| AIM OF THE EXERCISE |
Line by line, set down all the data below exactly, omitting any picture.

| DATASET EXCERPT |
= Beginning of Section =
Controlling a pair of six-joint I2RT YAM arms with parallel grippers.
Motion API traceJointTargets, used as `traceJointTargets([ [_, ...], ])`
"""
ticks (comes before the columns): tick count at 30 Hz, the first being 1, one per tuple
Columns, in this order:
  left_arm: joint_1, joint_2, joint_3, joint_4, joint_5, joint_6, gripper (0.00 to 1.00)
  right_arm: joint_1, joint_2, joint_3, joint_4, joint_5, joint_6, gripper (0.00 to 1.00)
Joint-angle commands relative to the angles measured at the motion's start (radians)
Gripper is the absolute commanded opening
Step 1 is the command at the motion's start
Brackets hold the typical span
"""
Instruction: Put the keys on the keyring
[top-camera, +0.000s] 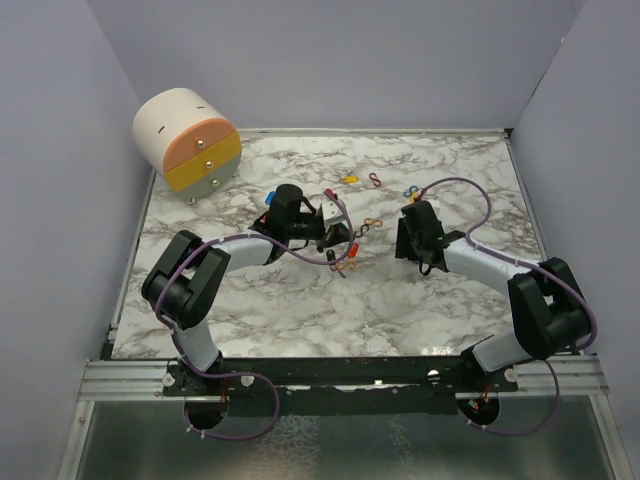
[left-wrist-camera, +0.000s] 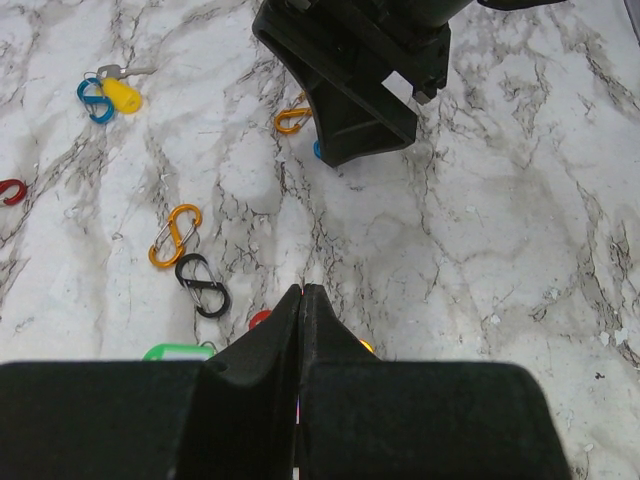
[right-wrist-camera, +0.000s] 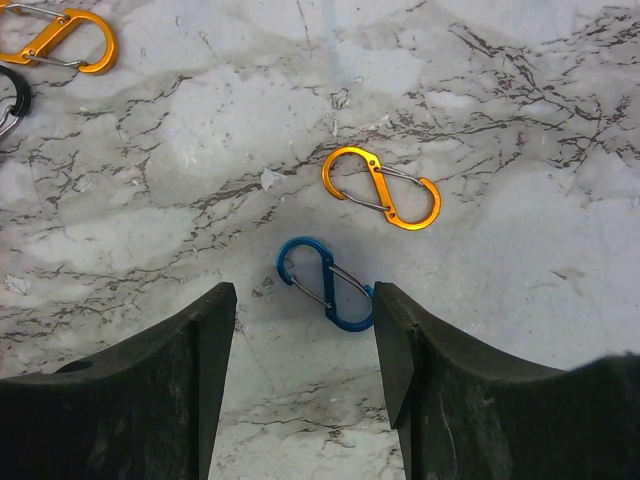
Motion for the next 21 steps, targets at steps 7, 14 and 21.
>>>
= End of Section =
| SOLUTION TO THE PROBLEM |
Controlling a pair of six-joint I2RT YAM arms with parallel grippers.
Motion API traceJointTargets, used as `traceJointTargets([ [_, ...], ])`
"""
ticks (comes before the columns): tick count at 30 Hz, the first being 1, one per tuple
Columns, in this order:
  left_arm: joint_1, joint_2, joint_3, joint_4, joint_5, joint_6, gripper (0.00 to 1.00)
  right_arm: joint_1, joint_2, joint_3, joint_4, joint_5, joint_6, gripper (0.00 to 1.00)
Joint-angle commands relative to the angles measured at the motion's start (radians)
Gripper is the absolute commanded opening
Step 1 is the command at the motion's start
Brackets hold the typical span
"""
Instruction: Put the keys on the keyring
[top-camera, +0.000s] 
[left-wrist-camera, +0.000s] 
[right-wrist-camera, +0.000s] 
Motion for the next 21 steps, targets at steps 7, 14 and 21.
>>>

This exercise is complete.